» INSTRUCTIONS FOR THE TASK
Every line between the top of the data below and the line with "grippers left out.", both ends included, must be retyped exactly.
┌──
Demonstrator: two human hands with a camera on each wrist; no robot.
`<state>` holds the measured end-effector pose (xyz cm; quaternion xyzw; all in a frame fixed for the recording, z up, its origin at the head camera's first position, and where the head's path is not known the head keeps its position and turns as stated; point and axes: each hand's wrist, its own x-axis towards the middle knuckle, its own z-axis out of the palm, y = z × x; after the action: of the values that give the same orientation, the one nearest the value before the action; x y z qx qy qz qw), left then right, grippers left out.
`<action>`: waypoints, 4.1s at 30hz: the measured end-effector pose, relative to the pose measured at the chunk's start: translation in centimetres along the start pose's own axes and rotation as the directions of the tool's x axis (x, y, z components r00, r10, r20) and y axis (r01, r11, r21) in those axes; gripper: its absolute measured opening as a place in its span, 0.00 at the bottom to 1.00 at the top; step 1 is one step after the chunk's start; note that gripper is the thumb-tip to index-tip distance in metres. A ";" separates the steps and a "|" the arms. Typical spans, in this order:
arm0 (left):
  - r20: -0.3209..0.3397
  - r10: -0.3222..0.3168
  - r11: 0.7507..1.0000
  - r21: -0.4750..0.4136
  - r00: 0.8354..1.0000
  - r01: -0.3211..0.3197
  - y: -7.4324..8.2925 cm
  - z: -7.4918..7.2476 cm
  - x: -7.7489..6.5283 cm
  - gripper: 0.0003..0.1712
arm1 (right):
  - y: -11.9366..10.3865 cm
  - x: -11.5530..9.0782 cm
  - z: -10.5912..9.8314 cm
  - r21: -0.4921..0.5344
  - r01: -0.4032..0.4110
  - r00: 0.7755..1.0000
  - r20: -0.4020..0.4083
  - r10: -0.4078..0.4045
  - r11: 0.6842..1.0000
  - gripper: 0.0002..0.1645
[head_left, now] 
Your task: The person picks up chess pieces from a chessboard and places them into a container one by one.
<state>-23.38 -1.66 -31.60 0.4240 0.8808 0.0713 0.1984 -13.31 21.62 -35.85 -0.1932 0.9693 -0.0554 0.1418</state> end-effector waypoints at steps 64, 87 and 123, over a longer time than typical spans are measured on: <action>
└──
» RESPONSE AREA
Demonstrator: two human hands with a camera on each wrist; no robot.
`<state>` holds the measured end-effector pose (xyz cm; quaternion xyzw; all in a frame fixed for the recording, z up, its origin at the head camera's first position, and where the head's path is not known the head keeps its position and turns as stated; point and axes: each hand's wrist, its own x-axis towards the middle knuckle, its own z-axis out of the palm, y = z × x; after the action: of the values that give the same orientation, the one nearest the value before the action; x y z qx qy qz qw), left then right, grippers left out.

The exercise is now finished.